This interdisciplinary approach to social inequality and well-being began, in Part One, with a consideration of a person's early years’ experience, involving a process of maturation and integration of physiological, psychological and social factors. Clearly relative poverty and a person's social capital will, to a greater or lesser extent, provide the resilience for that person to experience a sense of well-being and lead to successful ageing. Lifestyle choices and the support of a healthy community will reduce vulnerability to negative health behaviours. Upstream support from family, schools and community networks is important in promoting self-esteem and psychological health as the individual progresses into the working community. Not everyone has the capacity or opportunity to be employed; however, there are opportunities for meaningful activities beyond the traditional world of work, as noted in Chapters Nine and Thirteen of this book.

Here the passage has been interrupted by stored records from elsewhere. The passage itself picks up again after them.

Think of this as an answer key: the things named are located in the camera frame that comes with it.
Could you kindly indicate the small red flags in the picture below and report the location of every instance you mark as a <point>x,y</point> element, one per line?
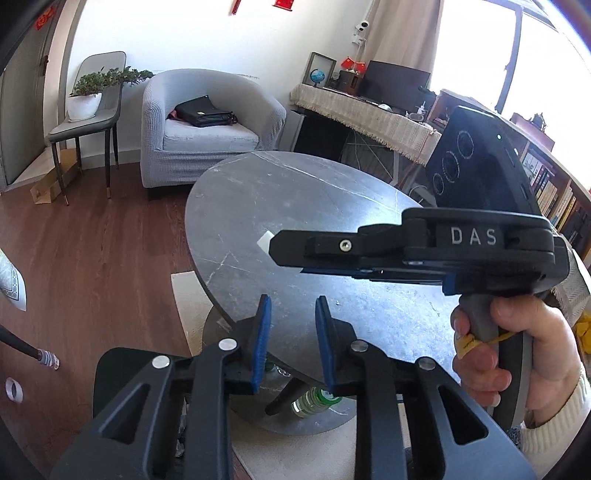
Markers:
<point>353,64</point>

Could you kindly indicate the black bag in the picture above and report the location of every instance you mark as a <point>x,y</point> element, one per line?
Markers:
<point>203,113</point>

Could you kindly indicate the person's right forearm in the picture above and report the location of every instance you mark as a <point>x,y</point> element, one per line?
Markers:
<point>558,429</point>

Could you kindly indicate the white security camera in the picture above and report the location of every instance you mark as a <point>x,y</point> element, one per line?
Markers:
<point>361,26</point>

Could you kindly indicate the picture frame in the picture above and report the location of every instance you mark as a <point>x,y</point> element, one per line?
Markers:
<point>328,62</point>

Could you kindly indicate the patterned table cloth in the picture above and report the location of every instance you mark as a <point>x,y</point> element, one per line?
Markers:
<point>11,286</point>

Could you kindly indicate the grey armchair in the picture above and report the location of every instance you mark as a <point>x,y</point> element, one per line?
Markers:
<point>203,143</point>

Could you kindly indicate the black monitor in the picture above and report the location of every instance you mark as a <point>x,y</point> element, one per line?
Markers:
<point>397,85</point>

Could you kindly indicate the potted plant white pot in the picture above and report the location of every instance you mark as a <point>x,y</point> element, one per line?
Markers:
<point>85,104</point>

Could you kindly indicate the white cabinet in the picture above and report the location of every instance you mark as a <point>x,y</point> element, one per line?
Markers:
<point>292,131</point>

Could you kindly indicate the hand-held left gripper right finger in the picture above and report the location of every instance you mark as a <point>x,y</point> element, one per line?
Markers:
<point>325,344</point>

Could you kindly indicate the red wall banner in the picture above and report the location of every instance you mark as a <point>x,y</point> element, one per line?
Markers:
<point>283,3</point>

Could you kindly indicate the cardboard box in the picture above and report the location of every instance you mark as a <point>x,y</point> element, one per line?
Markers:
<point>51,182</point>

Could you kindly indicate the green label plastic bottle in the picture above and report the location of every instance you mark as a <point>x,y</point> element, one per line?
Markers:
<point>316,401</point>

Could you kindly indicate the grey door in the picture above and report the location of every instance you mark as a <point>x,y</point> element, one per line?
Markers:
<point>23,106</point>

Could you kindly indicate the wooden bookshelf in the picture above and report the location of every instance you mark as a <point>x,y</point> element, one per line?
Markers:
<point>554,194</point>

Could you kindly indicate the beige curtain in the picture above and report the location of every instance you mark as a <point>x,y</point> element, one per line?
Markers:
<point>397,32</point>

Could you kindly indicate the small blue globe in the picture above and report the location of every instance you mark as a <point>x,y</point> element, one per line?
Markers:
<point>316,76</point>

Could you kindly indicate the table leg striped sock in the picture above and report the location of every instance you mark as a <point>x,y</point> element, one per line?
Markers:
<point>32,351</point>

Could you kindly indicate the brown wooden box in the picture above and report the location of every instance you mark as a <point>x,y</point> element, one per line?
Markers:
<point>347,82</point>

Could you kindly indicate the grey dining chair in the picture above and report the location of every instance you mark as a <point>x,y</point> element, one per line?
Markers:
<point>87,127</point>

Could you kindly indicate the person's right hand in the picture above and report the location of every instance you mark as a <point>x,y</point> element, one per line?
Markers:
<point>545,350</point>

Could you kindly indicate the desk with lace cloth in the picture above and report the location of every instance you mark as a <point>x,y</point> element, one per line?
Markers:
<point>369,117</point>

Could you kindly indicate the clear tape roll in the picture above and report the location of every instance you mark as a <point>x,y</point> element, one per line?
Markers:
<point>10,390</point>

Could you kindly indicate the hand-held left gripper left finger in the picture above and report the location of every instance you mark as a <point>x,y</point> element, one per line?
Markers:
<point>260,344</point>

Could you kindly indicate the red diamond door decoration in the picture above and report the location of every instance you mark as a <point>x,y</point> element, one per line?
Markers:
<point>44,18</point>

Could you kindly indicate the small white paper piece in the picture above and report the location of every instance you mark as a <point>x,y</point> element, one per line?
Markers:
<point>265,242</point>

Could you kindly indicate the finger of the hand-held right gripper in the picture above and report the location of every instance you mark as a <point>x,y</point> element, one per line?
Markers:
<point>392,275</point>
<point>332,247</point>

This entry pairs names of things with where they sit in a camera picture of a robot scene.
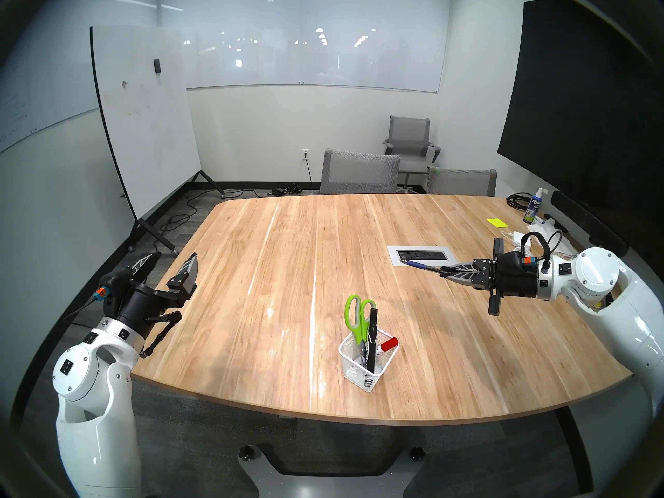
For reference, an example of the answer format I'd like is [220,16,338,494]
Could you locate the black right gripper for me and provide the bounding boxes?
[440,238,538,317]

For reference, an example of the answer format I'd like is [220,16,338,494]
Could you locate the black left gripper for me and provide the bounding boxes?
[114,250,200,338]

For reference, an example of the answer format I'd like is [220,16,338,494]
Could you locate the blue ballpoint pen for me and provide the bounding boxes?
[399,260,448,274]

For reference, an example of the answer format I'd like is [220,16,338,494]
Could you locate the black permanent marker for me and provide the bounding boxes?
[365,309,379,373]

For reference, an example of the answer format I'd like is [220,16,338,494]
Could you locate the green handled scissors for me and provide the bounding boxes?
[345,294,378,347]

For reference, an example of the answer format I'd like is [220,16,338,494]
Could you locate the white wire mesh pen holder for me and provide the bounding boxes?
[339,326,400,394]

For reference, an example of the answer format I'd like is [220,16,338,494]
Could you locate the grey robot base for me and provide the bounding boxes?
[238,442,426,498]

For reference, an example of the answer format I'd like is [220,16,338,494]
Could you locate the grey table power outlet box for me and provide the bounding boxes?
[387,245,460,267]

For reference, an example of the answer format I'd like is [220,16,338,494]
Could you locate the whiteboard cleaner spray bottle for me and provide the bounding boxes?
[523,187,548,224]

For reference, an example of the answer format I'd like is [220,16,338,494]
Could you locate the white crumpled tissue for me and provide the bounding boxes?
[530,219,574,251]

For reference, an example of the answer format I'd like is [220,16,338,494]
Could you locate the grey mesh office chair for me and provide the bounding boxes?
[320,148,402,195]
[426,165,497,197]

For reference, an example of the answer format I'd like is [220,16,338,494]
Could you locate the black video sound bar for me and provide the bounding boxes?
[550,190,630,259]

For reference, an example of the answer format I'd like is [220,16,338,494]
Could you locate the grey office chair with armrests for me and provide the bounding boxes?
[382,116,441,193]

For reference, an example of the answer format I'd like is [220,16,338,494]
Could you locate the mobile whiteboard on stand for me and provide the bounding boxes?
[90,26,226,254]

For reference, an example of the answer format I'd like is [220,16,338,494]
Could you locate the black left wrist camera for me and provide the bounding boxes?
[98,266,133,307]

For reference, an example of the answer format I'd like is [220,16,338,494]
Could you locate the black left gripper cable loop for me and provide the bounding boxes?
[139,310,184,359]

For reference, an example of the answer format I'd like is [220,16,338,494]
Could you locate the black right camera cable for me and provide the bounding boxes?
[519,230,564,274]

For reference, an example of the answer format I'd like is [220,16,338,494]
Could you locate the long black floor cable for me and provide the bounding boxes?
[150,188,260,254]

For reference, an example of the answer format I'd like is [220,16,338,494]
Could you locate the thin black left camera cable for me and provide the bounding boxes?
[62,292,104,327]

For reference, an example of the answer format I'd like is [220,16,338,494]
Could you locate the large black wall screen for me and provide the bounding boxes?
[497,0,664,269]

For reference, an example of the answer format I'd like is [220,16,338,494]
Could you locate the wall whiteboard with writing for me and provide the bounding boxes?
[0,0,161,155]

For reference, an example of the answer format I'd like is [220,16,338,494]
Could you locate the wide glass wall whiteboard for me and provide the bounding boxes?
[156,0,448,94]

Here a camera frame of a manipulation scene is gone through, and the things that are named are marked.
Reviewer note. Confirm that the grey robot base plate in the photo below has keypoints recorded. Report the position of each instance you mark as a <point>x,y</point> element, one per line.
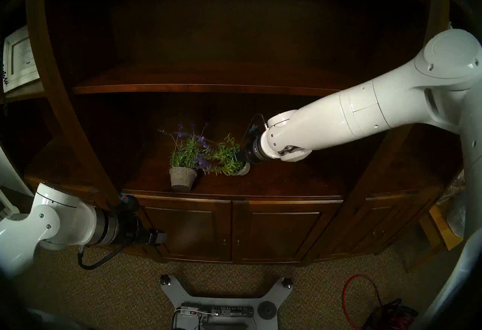
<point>226,297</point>

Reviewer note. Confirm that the white framed certificate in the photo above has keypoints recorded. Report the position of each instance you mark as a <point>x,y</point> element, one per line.
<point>20,58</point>

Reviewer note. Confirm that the black power strip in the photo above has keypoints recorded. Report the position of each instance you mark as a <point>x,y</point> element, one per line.
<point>226,310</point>

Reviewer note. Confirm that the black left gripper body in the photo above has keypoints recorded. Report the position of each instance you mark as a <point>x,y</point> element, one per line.
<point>131,227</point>

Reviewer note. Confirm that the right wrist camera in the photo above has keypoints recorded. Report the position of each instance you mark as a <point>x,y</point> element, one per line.
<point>253,132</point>

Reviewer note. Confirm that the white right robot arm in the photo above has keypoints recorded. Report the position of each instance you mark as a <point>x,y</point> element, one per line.
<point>357,114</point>

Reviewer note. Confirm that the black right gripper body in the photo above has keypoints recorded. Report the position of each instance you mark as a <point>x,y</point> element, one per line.
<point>251,153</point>

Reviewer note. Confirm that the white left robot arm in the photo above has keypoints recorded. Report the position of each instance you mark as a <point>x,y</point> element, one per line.
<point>56,216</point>

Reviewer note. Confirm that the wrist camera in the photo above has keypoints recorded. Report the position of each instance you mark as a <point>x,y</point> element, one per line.
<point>253,132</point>
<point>130,201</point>

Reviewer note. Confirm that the black round base disc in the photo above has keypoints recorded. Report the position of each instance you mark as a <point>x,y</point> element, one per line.
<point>266,309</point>

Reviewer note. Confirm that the light wooden side table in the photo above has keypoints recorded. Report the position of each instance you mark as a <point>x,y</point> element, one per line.
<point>442,231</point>

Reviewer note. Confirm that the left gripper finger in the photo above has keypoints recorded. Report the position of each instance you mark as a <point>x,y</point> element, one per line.
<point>154,235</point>
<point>162,237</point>

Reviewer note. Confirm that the black base levelling knob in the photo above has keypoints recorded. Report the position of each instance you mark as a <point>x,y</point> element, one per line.
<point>164,279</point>
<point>288,282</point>

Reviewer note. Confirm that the dark wooden cabinet door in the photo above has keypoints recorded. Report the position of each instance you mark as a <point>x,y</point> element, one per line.
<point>188,231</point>
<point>278,231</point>

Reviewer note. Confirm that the white slanted panel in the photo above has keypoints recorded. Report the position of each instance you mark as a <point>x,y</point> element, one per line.
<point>11,171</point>

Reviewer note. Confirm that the dark trailing bead plant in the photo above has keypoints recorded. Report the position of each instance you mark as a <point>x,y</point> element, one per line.
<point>4,77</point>

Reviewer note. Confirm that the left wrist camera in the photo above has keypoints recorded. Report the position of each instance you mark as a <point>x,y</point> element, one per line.
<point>130,201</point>

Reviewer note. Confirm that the dark wooden bookcase cabinet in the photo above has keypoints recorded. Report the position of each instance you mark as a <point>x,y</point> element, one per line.
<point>241,50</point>

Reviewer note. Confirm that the potted fake lavender plant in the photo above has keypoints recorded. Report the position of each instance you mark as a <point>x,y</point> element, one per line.
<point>226,156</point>
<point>183,180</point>

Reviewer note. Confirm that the white slatted wooden chair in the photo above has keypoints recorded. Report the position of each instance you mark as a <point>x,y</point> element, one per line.
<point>5,201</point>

Personal well-being is related to the availability of personal, family and community resources. Clearly the economic status of a community will impact on individual health and the community resources to support the more vulnerable people in the community. There have been many references in this book highlighting the link between social gradient and health (Marmot, 2010), which is, to large extent, determined by political processes. The Children and Families Act 2014 gave greater protection to vulnerable children and better support for children affected by family breakdown and for children with special educational needs. The Care Act 2014 was aimed at promoting individual well-being (see Chapter Twenty-two). However, these and many other initiatives delivered by local authority and non-statutory providers have been decimated by reductions in public spending, unprecedented since the Second World War, due to austerity budgets initiated after the collapse of the world economy in 2008. Cuts in the welfare and social care budgets, and more recently, significant reductions in school budgets in real terms are increasing the gap between the rich and the poor (Beatty and Fothergill, 2014). More specifically, the health inequality gap in England ‘is still growing’, with life expectancy, vulnerability to disability and disease worsening in deprived areas of England (Bambra, 2016; Buck, 2017). Continued erosion in household incomes and a rising cost of living are already having an impact on the most vulnerable at the bottom end of the social gradient (Bambra, 2016).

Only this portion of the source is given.